If we expect endpoint to be unique, shouldn't that be the primary key instead of having a separate autoincrement id?

I would rather have an ID as primary key in the product_admin table, and various other permission tables that are upcoming. Strings as primary keys are a problematic subject... for example, MSSQL does not allow foreign keying onto a string (personal experience from half a year ago).

Also, while endpoint is expected to be unique, it isn't expected to always stay the same.

Xazax-hun · 2017-08-10T12:49:41Z

libcodechecker/server/config_db_model.py

+from sqlalchemy.ext.declarative import declarative_base
+from sqlalchemy.orm import *
+
+CC_META = MetaData(naming_convention={


Shouldn't we move this to a common place? (Maybe even Base)

You can not move Base to a common place, at it is the base class of this ORM hierarchy (and run_db_model has its own). And the two hierarchies are separate, they cannot be joined by the same base class. It would result in the database creation always creating both schemas in every database, which eventually prohibits every chance of migration.

Xazax-hun · 2017-08-10T12:51:33Z

libcodechecker/server/config_database.py

@@ -4,41 +4,37 @@
 #   License. See LICENSE.TXT for details.
 # -------------------------------------------------------------------------
 """
-Database server handling.
+Database server handling for the server's configuration database.


I am still a bit uncomfortable with duplicating this whole file. Could you explain why is it better than instantiating the database objects multiple times?

Because it uses entirely different semantics in subtle places. First of all, the used schema is imported from a different place. Second of all, failure to instantiate the config connection is a critical condition that brings down the entire server -- failure to instantiate a product connection is only an error. Config connection is initiated from the command-line, whereas product connections are created from connection strings.

From above, the two files look very similar. But there are many subtle differences. Just as how we have duplicated the common parts in the schema (such as the Metatable), and duplicate the migration environment's common code, I think it's much better if the two database connection systems are separated on the package name.

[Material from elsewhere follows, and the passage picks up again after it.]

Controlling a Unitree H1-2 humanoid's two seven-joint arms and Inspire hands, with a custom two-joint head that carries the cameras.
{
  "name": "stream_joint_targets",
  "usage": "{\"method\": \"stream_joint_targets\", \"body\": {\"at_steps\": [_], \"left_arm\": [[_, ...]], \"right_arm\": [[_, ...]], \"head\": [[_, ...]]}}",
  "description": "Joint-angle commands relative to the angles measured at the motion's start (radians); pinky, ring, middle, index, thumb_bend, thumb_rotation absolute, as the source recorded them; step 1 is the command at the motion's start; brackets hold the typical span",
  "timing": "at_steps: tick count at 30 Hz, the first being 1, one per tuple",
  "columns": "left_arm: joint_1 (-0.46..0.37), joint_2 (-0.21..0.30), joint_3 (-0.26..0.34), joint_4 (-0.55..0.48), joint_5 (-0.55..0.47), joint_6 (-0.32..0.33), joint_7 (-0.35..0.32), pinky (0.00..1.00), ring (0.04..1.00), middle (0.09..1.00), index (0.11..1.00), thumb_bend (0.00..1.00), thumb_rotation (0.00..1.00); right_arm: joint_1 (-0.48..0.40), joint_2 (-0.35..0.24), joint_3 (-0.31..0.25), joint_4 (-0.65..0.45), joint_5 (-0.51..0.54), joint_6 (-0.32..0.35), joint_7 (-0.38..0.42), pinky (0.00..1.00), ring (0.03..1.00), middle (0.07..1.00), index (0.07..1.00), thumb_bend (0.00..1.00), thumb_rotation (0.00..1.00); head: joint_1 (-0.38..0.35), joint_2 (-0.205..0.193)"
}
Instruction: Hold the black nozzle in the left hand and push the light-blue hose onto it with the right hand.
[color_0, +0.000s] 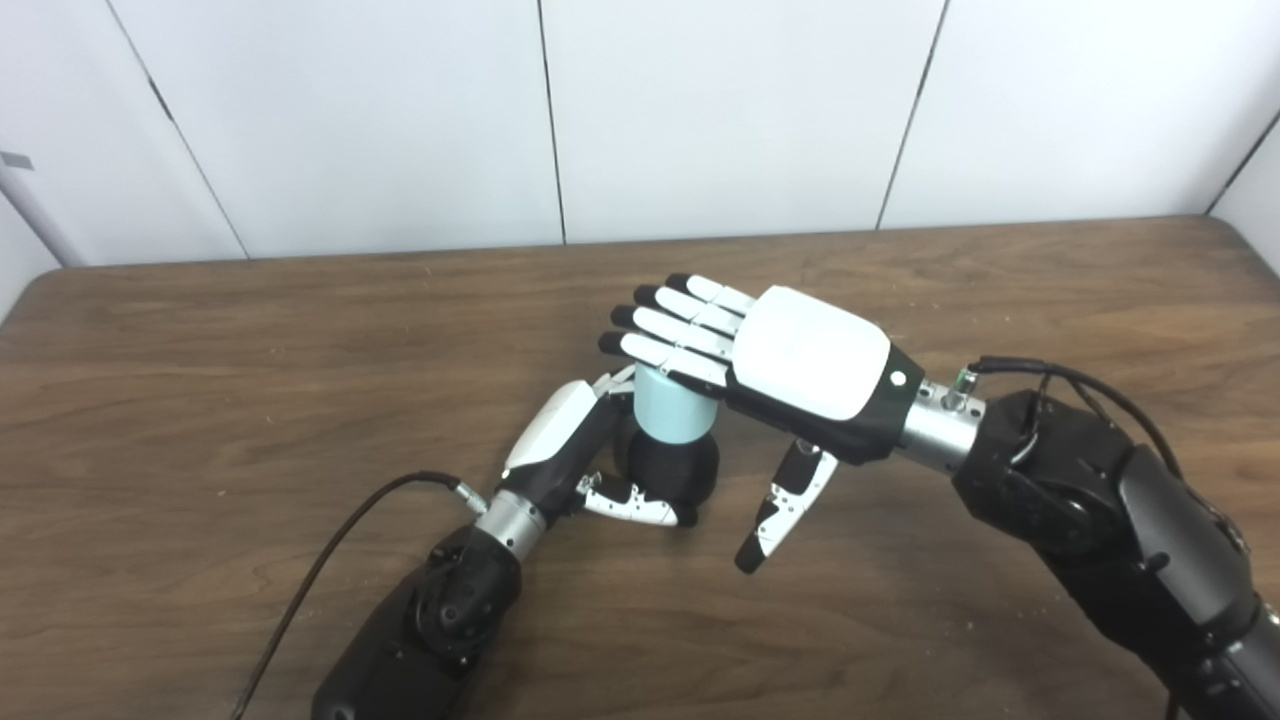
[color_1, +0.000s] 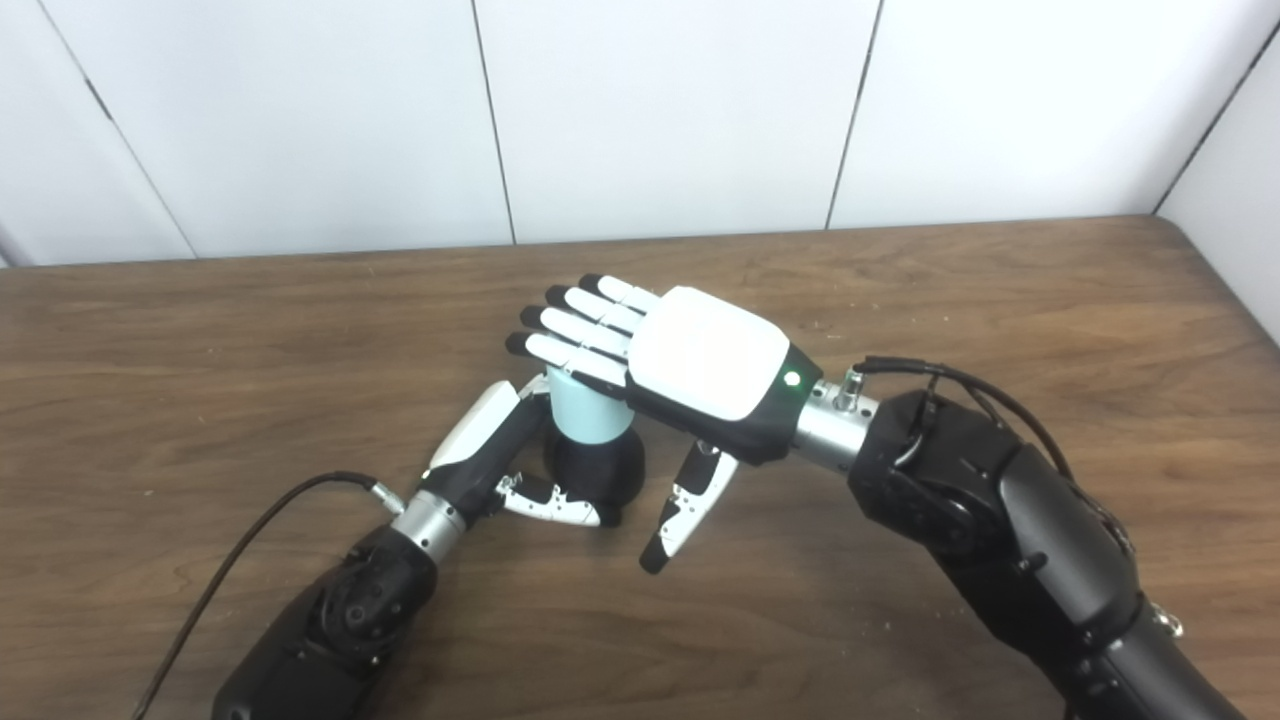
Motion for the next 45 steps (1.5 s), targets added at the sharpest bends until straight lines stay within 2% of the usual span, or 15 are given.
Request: {"method": "stream_joint_targets", "body": {"at_steps": [1,45], "left_arm": [[0.135,0.008,-0.053,0.076,0.03,0.035,-0.065,1.0,0.962,0.813,0.483,0.5,0.08],[0.135,0.007,-0.049,0.073,0.027,0.039,-0.067,1.0,0.962,0.813,0.482,0.5,0.08]], "right_arm": [[0.042,-0.018,0.062,0.046,-0.007,-0.006,0.108,1.0,1.0,1.0,1.0,0.99,0.58],[0.034,-0.03,0.083,0.036,0.006,0.015,0.117,1.0,1.0,1.0,1.0,0.98,0.57]], "head": [[0.0,0.001],[0.0,0.006]]}}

But we could pass the schema as an argument, it could always raise an exception and in case the exception is from the product database, the caller could bring down the server. And we have utilities to convert between connection strings and command line arguments. In this case, my gut feeling is that the need to maintain the code twice is worse than abstracting these away.

However, I think, it would make debugging harder. I ran into a situation while creating this patch where it was very useful that in the stack trace it was obvious which handler was used in a certain case.

If we were only passing by arguments, this information would be lost. I think there is a divide between us about this, because I am very much for keeping these things separate. (Originally, they were even in separate folders under libcodechecker.server but I did not want to have import strings that contain 3-4 elements in their path.)

My main concern, this way we always need to remember to change the code in multiple places. The information you mentioned is not lost, you can always check how the database engine was created (or add debug prints).

Okay, I'll do this, most likely tomorrow.

gyorb · 2017-08-24T14:11:28Z

api/products.thrift

+  3:          i32    port,
+  4:          string username_b64,
+  5: optional string password_b64,   // Database password is NOT sent server->client!
+  6:          string database


A comment would be nice what could be the values of it.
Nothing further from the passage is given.